Hoe slikken wordt beïnvloed door een beroerte
Zoals u kunt zien, zijn er meerdere gebieden van het centrale zenuwstelsel die, als ze worden getroffen door een beroerte of een andere neurologische aandoening zoals multiple sclerose, de ziekte van Parkinson of dementie, het vermogen om te slikken kunnen verstoren.

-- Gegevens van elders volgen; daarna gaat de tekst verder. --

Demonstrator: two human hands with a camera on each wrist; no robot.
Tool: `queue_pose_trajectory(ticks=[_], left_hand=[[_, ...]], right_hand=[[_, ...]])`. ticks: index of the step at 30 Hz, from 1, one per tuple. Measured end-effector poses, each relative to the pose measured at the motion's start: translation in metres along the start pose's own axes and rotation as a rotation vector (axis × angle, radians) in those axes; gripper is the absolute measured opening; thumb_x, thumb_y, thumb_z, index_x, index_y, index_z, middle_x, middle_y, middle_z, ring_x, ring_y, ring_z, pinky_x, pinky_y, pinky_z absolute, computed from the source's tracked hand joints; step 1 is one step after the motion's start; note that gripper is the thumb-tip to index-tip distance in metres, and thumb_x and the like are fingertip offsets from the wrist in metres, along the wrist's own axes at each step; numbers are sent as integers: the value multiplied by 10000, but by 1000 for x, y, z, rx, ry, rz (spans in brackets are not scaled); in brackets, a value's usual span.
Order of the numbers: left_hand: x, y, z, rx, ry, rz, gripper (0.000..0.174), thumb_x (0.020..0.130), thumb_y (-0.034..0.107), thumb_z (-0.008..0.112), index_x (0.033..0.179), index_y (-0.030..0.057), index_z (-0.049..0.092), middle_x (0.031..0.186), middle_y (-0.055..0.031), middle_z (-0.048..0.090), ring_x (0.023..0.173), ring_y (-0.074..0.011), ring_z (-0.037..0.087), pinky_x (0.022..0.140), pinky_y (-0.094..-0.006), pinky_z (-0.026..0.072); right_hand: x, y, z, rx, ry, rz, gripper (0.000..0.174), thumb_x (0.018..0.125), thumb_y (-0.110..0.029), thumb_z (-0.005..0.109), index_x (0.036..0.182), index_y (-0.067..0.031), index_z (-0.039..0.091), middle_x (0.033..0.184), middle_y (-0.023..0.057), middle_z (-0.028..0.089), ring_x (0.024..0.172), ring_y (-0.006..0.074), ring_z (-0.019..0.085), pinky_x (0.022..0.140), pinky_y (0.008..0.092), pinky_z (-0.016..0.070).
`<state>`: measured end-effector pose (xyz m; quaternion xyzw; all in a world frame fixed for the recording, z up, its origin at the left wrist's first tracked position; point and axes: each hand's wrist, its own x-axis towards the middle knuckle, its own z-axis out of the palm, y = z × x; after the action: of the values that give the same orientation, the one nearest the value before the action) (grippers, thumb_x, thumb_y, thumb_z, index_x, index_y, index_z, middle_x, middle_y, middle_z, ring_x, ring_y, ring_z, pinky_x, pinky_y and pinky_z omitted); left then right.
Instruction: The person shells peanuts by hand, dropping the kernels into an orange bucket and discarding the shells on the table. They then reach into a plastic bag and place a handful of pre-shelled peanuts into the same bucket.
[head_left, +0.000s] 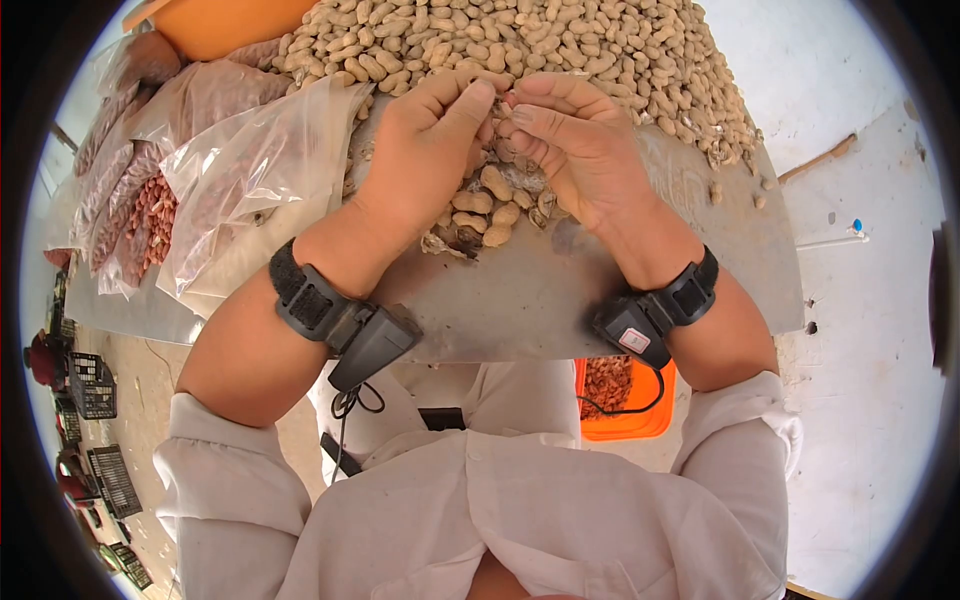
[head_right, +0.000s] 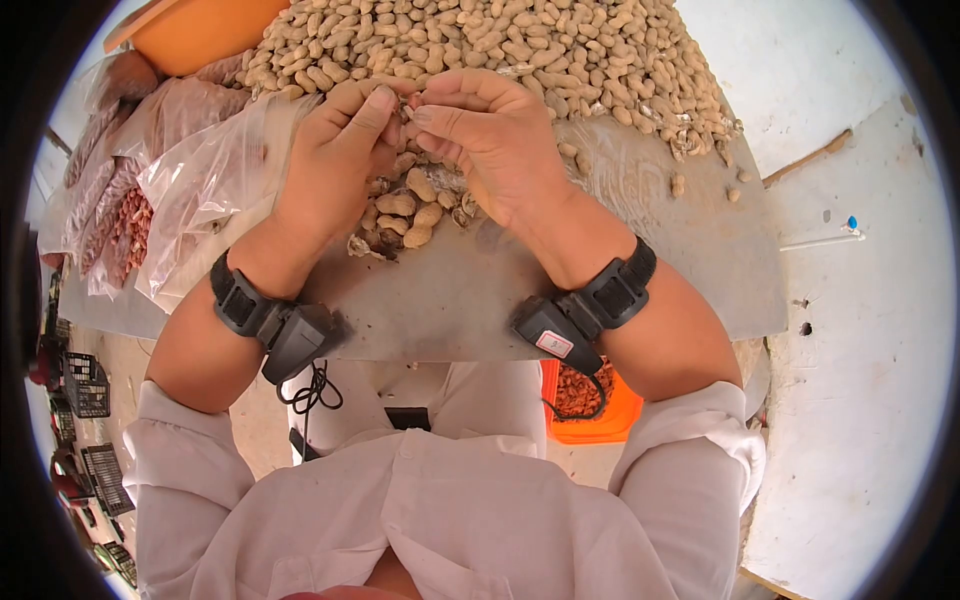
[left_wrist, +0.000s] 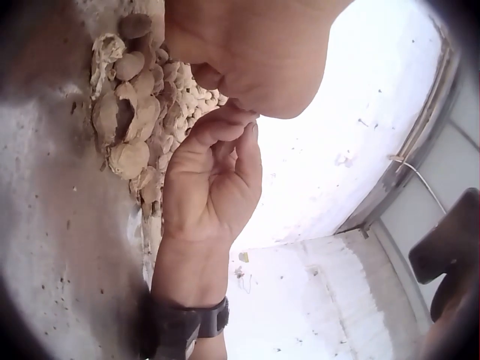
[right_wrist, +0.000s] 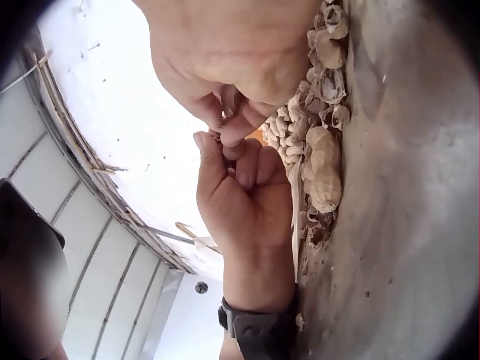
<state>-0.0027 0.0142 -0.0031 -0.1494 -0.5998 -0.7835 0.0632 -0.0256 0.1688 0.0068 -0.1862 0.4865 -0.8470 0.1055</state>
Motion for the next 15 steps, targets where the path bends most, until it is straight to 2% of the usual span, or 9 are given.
queue_pose_trajectory(ticks=[1, 4, 11, 15], left_hand=[[0, 1, -1, -102, -22, -90, 229, 954, 188, 430, 1022, 10, 557, 780, 7, 530, 568, -35, 396, 515, -180, 346], [2, 0, 1, -372, -64, -241, 240, 956, 180, 390, 967, -2, 545, 717, -9, 503, 502, -55, 329, 465, -197, 295], [5, -3, -3, -662, -44, -481, 246, 935, 178, 374, 824, 2, 504, 662, -38, 501, 470, -74, 337, 438, -211, 294], [4, -6, -4, -778, -70, -502, 261, 921, 206, 375, 778, 21, 489, 636, -25, 457, 473, -85, 341, 441, -214, 299]], right_hand=[[0, 0, -1, -32, 4, -11, 120, 791, 22, 618, 911, 22, 610, 870, 112, 644, 746, 173, 634, 665, 255, 517], [-2, -1, 0, -215, -31, -86, 140, 783, 23, 618, 923, 27, 606, 867, 101, 644, 723, 143, 622, 648, 248, 507], [0, -1, 3, -819, -62, -436, 106, 753, 34, 603, 849, -3, 628, 830, 59, 614, 641, 104, 601, 574, 220, 472], [-1, -9, 9, -1108, -213, -768, 96, 719, -4, 636, 804, -47, 647, 818, 55, 590, 674, 161, 592, 598, 260, 468]])
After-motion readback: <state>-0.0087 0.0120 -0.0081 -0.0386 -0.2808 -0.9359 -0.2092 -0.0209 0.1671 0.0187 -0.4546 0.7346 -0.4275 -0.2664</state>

Sterker nog, de medulla is een relatief klein gebied van de hersenstam dat meerdere structuren bevat die van cruciaal belang zijn voor het uitvoeren van de slikreflex, dus beroertes waarbij de medulla betrokken is, zullen vooral slikproblemen veroorzaken. In feite kunnen mensen met medullaire beroertes tijdelijke of permanente plaatsing van de voedingssonde nodig hebben om verstikking en aspiratiepneumonie te voorkomen.
Een woord van Verywell
Hoewel leven met slikproblemen zeker een complicatie aan uw leven toevoegt, weet dan dat er goed ontworpen technieken zijn die u of uw geliefde kunnen helpen zich veilig aan deze moeilijkheden aan te passen. Een spraak- en sliktherapeut kan u bijvoorbeeld helpen bij het aanpassen van de soorten voedsel en vloeistoffen die u consumeert, zodat u gemakkelijker veilig kunt slikken.
Bovendien kunnen slikoefeningen zoals het supraglottisch slikken of de manoeuvre van Mendelsohn helpen uw spieren te versterken die bij het slikken betrokken zijn.Deze oefeningen voor orale beweging en andere strategieën, zoals het gebruik van een beker, rietje of lepel, kunnen verder nuttig zijn.